:: Work request ::
The entries follow. Copy every line in which "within" appears.
================================
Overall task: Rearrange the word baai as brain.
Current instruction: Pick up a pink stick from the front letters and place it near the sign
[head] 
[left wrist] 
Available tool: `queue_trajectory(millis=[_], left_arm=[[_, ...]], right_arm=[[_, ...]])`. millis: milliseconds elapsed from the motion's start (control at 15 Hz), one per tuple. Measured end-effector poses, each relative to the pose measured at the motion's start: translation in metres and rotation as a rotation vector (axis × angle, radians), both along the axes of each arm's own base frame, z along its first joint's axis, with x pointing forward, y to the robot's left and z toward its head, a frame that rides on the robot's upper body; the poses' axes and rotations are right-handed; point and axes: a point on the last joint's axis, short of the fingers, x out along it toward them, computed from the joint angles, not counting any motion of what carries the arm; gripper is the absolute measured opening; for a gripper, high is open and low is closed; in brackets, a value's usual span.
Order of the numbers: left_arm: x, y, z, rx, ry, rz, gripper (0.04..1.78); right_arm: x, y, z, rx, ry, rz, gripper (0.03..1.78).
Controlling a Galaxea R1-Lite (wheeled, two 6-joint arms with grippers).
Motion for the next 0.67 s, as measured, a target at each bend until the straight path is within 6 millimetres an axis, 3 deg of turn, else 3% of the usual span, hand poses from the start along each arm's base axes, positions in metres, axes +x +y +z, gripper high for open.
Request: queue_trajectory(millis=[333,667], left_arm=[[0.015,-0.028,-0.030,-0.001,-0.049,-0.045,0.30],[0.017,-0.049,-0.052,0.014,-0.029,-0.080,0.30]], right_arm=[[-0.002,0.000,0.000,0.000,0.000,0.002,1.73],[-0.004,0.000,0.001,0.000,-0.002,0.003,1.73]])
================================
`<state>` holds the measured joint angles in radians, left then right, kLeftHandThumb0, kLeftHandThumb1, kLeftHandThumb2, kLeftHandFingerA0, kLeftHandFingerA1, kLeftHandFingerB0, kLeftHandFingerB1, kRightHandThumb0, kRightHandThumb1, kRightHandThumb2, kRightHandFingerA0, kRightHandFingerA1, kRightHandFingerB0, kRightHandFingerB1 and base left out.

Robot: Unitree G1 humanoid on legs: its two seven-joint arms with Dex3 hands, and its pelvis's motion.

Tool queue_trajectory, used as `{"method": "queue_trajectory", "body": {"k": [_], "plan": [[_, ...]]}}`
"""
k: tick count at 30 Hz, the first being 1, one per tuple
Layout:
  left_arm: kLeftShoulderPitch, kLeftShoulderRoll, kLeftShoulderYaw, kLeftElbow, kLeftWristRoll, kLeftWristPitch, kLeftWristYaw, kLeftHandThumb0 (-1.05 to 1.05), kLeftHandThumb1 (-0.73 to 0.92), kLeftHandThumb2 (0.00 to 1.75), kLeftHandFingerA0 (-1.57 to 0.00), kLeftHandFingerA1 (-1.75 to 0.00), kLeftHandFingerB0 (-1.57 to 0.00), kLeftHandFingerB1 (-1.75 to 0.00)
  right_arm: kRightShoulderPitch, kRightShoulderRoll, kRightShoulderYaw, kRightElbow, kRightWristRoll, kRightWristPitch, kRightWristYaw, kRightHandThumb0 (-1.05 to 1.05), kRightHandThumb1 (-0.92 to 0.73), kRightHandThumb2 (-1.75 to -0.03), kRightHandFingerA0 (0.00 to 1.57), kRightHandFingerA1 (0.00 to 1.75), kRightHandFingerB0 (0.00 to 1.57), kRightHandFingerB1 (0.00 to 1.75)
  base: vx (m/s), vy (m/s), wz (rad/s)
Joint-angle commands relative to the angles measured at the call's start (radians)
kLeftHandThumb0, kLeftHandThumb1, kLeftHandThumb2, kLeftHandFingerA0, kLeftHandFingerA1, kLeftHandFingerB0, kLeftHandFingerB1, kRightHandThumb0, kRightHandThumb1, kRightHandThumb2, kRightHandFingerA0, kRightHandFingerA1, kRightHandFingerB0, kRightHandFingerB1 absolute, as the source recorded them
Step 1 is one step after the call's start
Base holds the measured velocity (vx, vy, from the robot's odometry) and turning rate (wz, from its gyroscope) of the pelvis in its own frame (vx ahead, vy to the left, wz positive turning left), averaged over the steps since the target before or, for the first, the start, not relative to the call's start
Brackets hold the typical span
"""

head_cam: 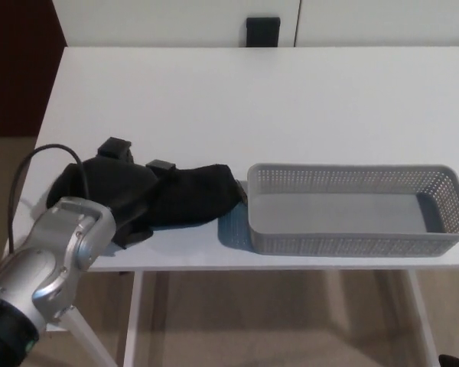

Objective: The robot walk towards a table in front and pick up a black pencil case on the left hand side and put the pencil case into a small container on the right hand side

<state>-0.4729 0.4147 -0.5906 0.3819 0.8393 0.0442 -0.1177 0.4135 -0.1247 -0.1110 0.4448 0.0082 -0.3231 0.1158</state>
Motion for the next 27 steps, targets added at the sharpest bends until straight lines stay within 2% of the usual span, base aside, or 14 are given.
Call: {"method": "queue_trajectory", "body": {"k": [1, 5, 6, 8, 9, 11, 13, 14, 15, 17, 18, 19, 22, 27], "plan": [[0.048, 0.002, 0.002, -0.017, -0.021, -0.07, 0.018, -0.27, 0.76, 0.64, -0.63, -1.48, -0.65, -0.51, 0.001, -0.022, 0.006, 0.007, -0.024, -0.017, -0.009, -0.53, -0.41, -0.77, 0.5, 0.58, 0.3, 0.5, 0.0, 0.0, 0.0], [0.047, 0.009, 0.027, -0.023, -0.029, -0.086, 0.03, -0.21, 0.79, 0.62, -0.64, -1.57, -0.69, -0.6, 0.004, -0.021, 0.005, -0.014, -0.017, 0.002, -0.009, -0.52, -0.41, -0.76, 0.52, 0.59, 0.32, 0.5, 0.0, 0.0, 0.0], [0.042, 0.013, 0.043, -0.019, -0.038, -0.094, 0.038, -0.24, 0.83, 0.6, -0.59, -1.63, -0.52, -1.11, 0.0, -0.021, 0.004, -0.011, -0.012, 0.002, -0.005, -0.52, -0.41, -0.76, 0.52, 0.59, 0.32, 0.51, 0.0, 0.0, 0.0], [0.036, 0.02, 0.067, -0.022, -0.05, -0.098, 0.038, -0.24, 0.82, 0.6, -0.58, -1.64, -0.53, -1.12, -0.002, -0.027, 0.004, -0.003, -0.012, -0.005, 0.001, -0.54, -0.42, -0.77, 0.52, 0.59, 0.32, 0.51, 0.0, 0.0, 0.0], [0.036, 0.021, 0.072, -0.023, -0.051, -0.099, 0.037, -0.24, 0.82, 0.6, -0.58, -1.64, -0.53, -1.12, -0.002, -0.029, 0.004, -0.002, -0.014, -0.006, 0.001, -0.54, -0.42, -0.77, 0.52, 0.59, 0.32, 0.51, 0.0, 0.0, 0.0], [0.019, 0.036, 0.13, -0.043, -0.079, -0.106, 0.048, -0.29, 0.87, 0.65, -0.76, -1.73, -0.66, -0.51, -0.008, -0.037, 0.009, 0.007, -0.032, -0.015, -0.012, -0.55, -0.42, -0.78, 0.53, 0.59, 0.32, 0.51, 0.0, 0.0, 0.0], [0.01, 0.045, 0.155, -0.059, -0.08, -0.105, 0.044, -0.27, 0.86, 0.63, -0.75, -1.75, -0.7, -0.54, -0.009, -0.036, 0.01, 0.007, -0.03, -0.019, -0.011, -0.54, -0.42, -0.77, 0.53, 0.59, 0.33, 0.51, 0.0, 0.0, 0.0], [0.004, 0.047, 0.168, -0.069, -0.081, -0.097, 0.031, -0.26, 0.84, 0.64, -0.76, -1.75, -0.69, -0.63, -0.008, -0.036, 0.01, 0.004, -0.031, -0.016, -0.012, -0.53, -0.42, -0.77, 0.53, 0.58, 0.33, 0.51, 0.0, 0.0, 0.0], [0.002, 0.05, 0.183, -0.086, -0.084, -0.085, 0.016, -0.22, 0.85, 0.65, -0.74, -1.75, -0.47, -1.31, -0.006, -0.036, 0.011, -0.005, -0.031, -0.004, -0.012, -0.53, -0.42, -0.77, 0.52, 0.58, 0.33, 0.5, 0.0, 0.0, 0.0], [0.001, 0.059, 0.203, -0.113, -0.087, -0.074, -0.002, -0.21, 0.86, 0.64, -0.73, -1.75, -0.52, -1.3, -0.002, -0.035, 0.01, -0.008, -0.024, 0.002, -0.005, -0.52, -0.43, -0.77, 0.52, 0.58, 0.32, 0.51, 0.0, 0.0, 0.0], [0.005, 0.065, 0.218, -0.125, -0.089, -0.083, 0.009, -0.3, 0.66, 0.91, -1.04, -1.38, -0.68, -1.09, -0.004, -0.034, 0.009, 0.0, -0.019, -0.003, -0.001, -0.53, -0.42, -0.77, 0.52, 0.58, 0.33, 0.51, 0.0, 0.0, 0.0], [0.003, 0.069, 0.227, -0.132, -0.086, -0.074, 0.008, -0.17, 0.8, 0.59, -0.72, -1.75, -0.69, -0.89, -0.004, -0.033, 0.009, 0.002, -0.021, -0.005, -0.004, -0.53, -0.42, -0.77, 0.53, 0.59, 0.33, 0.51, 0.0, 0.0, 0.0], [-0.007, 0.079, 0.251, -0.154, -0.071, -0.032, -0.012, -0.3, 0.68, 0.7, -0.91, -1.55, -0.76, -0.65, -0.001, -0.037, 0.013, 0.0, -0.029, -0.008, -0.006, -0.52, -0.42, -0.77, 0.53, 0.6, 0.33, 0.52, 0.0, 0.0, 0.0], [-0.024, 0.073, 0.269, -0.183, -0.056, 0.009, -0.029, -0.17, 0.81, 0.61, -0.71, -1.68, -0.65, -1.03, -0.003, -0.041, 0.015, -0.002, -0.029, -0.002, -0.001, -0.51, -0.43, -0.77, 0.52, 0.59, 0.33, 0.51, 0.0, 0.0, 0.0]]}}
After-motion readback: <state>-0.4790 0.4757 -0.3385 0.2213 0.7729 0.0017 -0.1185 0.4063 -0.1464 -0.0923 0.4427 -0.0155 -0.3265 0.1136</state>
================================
:: Solution to the exercise ::
Motion for the next 0.67 s, as measured, a target at each bend until the straight path is within 6 millimetres an axis, 3 deg of turn, else 3% of the usual span, hand poses from the start along each arm's base axes, positions in metres, axes +x +y +z, gripper high for open.
Motion for the next 27 steps, targets added at the sharpest bends until straight lines stay within 2% of the usual span, base aside, or 14 are given.

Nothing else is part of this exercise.